No que concerne à exploração sustentável numa área com enorme potencial em sectores económicos como a agricultura e o turismo, é importante uma continuidade na política pública de apoios e incentivos às práticas agrícolas, nomeadamente a pastorícia com raças autóctones, fundamentais para a manutenção de habitats de montanha; incentivo à dinamização de um turismo sustentável que explore as especificidades naturais, gastronómicas e culturais, devidamente apoiado com a criação de estruturas de apoio à visitação, roteiros recreativos e de lazer, com um programa de divulgação que permita contrariar a sazonalidade verificada nesta região.

Neste contexto, para avaliar a Área Protegida foi elaborado um quadro, que é colocado em baixo, com base numa análise que apresenta o diagnóstico (Forças e Fraquezas) e o prognóstico (Oportunidades e Ameaças).

 

 

 

 

Forças

 

Fraquezas

Diagnóstico

·         Integra a Rede Natura 2000, através da integração de parte da área do parque no SIC Alvão/Marvão;

·         Interdição do exercício de caça em duas zonas;

·         Presença de formas geomorfológicas de elevado interesse conservacionista, paisagístico e cientifico, as Escarpas do Rio Olo;

·         Presença de formas geológicas de elevada importância paisagística e conservacionista, o Caos Granítico do Arnal;

·         Elevada diversidade biológica com a presença de diversos habitats;

·         Presença de endemismos ibéricos  lusitânicos de espécies com elevado valor para a conservação;

·         A presença de espécies cavernícolas, de aves de rapina e do lobo;

·         Aposta em produtos regionais de qualidade.
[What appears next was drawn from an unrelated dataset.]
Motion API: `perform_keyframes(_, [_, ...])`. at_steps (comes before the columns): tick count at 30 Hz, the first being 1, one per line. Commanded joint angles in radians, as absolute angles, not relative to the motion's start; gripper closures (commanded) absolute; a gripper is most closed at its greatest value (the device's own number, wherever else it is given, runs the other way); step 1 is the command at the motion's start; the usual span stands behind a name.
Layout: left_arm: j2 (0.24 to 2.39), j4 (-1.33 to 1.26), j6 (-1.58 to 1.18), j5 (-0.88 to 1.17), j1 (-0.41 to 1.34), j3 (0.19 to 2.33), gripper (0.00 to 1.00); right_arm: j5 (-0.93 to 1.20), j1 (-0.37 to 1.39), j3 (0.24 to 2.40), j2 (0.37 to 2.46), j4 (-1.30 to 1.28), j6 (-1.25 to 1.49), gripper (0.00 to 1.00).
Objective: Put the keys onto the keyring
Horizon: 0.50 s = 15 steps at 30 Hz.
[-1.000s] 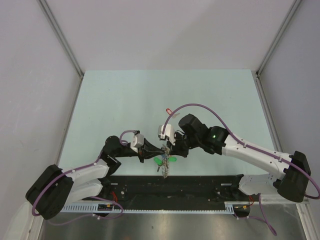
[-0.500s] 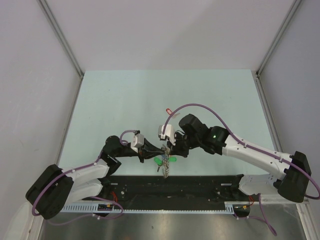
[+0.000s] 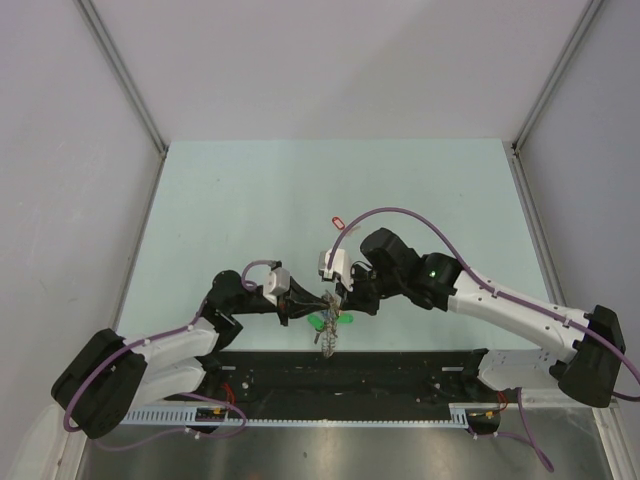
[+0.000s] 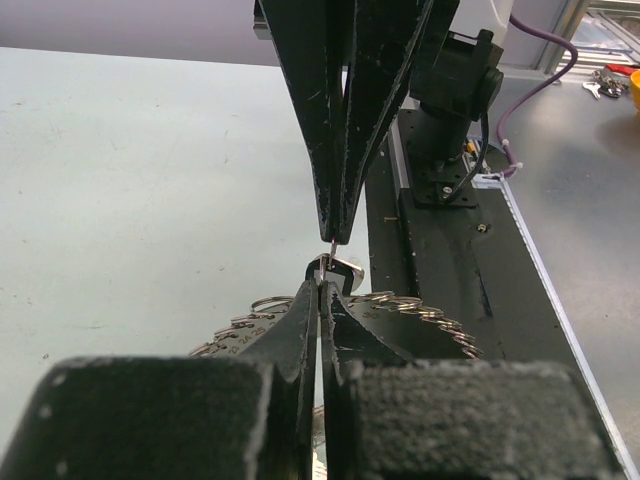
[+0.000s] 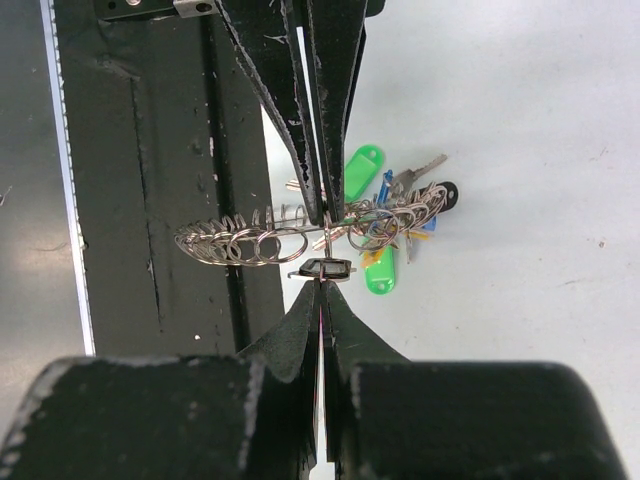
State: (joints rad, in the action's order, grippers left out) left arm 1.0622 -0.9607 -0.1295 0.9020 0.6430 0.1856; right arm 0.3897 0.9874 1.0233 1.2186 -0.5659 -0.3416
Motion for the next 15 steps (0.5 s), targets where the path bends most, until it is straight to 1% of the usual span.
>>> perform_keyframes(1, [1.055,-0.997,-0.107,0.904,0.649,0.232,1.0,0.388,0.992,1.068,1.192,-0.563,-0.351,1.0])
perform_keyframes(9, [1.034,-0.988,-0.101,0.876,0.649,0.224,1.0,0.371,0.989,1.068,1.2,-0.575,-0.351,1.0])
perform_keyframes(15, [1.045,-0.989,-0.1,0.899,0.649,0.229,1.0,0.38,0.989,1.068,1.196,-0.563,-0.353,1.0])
·         Implantação de parques eólicos;

·         Inexistência e/ou pouca eficácia dos sistemas de tratamento de resíduos;

·         Reduzida dimensão da área do parque natural;

·         Degradação da qualidade da água;

·         Destruição de vegetação ripícola;

·         Abandono de terrenos agrícolas provocado pelo despovoamento da região;

·         Pastoreio intensivo;

·         Monoculturas de pinheiro e eucalipto;

·         Expansão de espécies exóticas invasoras da flora e fauna;

·         Substituição de técnicas de regadio tradicionais por infra-estruturas cimentadas;

·         Aumento da pressão turística em áreas sensíveis;

·         Aumento da procura de desportos motorizados e escalada;

·         Aumento da construção de habitações que não respeitam a arquitectura tradicional.

Prognóstico

·         Alargamento da área do Parque natural;

·         Melhoramento e/ou construção de infra-estruturas de saneamento básico;

·         Aumento da fiscalização e vigilância na área do parque;

·         Criação de um programa de controlo de espécies exóticas invasoras da fauna e flora;

·         Criação de um programa de incentivos e apoio financeiro à fixação da população na região e à promoção de actividades tradicionais;

·         Implementação de medidas de conservação da área florestal;

·         Promover o envolvimento da população local nas questões do PNAl;

·         Certificação de produtos regionais;

·         Implementação de medidas que promovam a prática de turismo sustentável.

·        Abandono de atividades tradicionais;

·        Desaparecimento de ofícios tradicionais;

·        Elevado risco de incêndio e queimadas;

·        Pressão urbanística com a construção de segunda habitação e alojamentos turísticos;

·        Pressão turística;

·        Uso de técnicas ilegais no exercício da pesca;

·        Caça ilegal;

·        Eventual extinção local de espécies definidas como de conservação prioritária para a área protegida;

·        Construção da Barragem de Gouvães.